Based on the DNA analysis, the alleged father, Jack McLachlan, is excluded as the biological father of the child, Ashton Rosenthal, because they do not share sufficient genetic markers. Combined Direct Index: 0. Probability 0%.

I’m not his father.

“Gah!” I put my hands into my hair and fall back against the couch. “Fuck.” Is it wrong for me to be this relieved when the result leaves a little boy fatherless? I don’t have time to sort that out in my head because I’m pulling L into my arms. “Zero percent probability. Jenna Rosenthal’s son is not mine.”

Thank fuck. I’ve managed to put another shitstorm behind me.

21

I’m awakened when I hear Jack Henry on the phone, yelling, and I get up to see what’s going on. “Your son isn’t mine. There’s nothing else for us to discuss.” I don’t have to hear another word to know who’s on the other end.

He’s quiet for a moment but then I’m startled when he throws his phone across the room hitting the wall only a few feet from me. “Mother-fucking-bitch!” He’s so angry, he’s shaking.
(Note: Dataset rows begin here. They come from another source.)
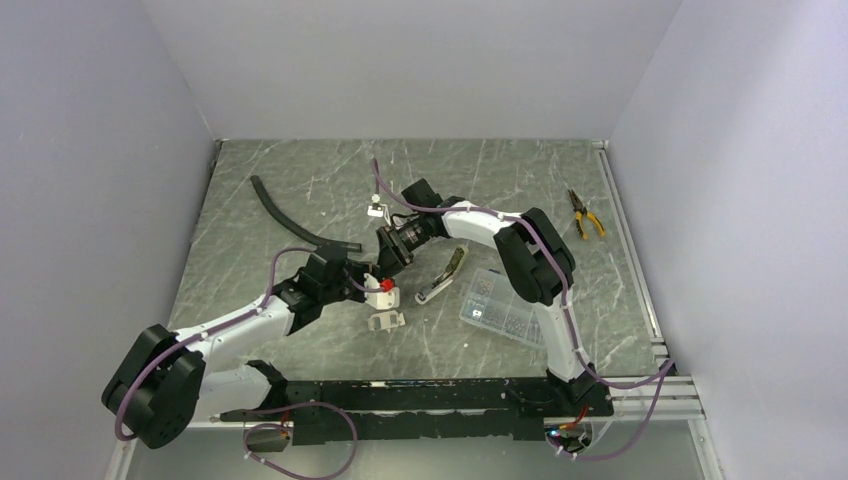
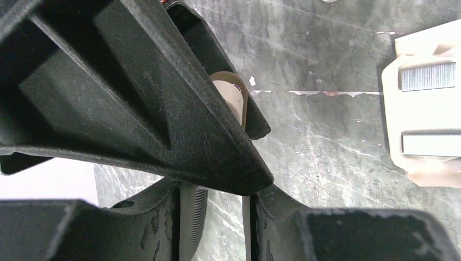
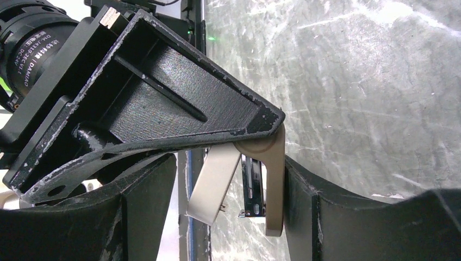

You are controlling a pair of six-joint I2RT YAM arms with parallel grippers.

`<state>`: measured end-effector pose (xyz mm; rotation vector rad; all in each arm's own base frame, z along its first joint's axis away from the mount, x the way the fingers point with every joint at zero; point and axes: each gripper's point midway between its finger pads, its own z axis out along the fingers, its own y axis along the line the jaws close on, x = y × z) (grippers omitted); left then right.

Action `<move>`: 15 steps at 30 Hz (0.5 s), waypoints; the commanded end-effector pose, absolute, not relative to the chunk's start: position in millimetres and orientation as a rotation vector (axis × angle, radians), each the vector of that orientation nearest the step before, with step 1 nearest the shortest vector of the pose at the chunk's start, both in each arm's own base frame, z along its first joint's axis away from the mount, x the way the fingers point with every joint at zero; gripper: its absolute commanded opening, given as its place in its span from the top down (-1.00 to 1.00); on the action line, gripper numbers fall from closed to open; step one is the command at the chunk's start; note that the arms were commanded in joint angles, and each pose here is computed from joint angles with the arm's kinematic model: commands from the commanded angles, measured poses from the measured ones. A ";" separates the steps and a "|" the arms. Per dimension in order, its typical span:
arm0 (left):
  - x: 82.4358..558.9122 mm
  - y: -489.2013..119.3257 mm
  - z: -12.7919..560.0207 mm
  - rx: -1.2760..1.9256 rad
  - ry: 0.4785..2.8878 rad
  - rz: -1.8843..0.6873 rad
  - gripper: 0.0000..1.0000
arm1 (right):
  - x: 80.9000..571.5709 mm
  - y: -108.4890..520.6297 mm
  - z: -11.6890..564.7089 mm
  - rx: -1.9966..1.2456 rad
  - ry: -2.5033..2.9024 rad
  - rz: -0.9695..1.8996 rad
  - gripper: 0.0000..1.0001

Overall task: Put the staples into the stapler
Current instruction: Close the stapler at the center of the board.

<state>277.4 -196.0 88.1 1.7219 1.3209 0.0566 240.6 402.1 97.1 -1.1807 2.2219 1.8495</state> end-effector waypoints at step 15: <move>273.1 -206.2 95.6 1.730 1.291 0.006 0.95 | 232.2 404.5 112.2 -1.381 2.047 1.828 1.00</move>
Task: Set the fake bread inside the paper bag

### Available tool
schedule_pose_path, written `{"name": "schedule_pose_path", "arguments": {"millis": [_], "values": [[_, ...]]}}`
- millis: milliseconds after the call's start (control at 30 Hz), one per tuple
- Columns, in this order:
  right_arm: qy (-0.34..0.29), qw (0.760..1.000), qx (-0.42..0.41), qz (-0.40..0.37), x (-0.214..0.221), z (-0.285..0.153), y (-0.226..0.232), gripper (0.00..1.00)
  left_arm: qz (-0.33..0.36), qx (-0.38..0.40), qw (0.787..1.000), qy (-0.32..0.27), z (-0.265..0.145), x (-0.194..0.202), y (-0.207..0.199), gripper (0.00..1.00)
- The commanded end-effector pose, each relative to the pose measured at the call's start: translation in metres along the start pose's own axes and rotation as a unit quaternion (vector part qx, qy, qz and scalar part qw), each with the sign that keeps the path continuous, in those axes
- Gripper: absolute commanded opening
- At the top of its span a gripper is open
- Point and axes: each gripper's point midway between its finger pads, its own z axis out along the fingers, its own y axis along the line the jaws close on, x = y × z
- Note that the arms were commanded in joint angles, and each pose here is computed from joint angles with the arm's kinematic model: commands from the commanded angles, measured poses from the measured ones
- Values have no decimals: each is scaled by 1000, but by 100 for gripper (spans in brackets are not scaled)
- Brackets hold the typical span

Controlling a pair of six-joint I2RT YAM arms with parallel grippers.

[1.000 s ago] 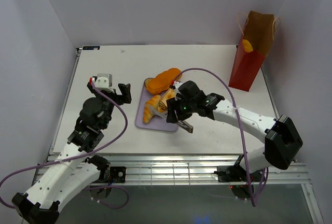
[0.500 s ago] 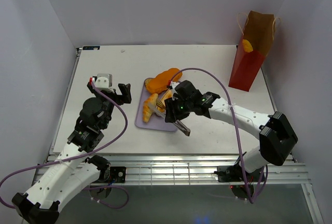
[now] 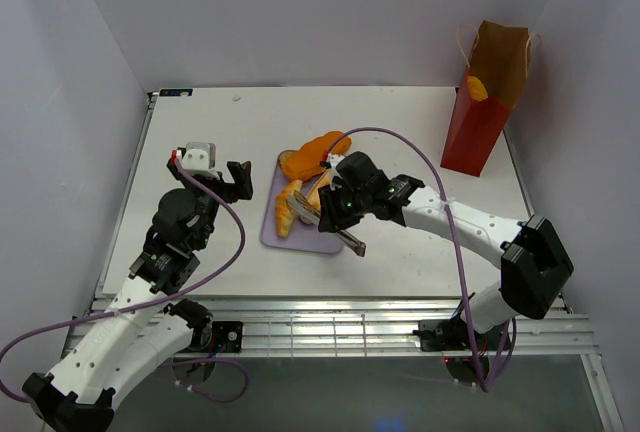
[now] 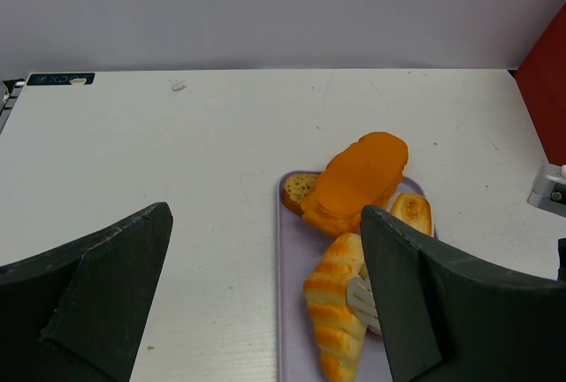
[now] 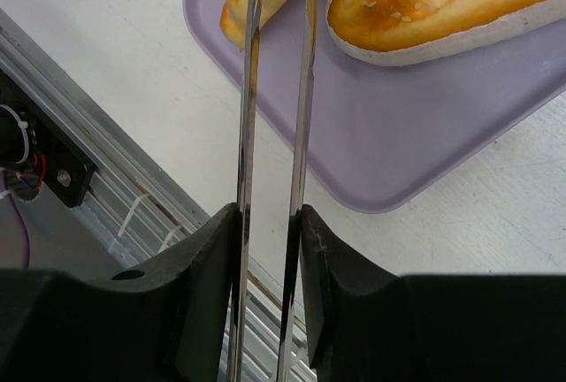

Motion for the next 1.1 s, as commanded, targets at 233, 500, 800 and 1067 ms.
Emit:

It’s frightening to see him like this.

He sees me standing close to where he just busted his phone into pieces and his eyes grow large. “I’m so sorry. I didn’t see you standing there.”

“What was that about?”

He sinks into the couch. “That, my dear wife, was the sound of me being threatened and blackmailed by Jenna Rosenthal.”

“With what?”

“She began by accusing me of having someone change the paternity test results. I told her we could take a hundred paternity tests and they would all exclude me as her son’s father. Once she realized she wasn’t going to hoodoo me into claiming her kid, she threatened to expose my past. She said you’d leave me for sure, out of embarrassment, if everyone knew what I used to do.”

“What does she want?”

“What she wanted from the beginning—money.”

Of course she does. Money-hungry bitch. “What kind of numbers are we talking?”

“She asked how much money I was willing to part with to keep you.”

She’s going to play hardball. “She probably thinks I don’t know about your past.”

“Or if she suspects you were a part of it, she thinks I’ll pay to keep you from being humiliated as one of my companions.”

I don’t really give a rat’s ass what people think. “I’m not going anywhere, so I don’t want you to pay her one damn cent unless you think you can’t live with people knowing.”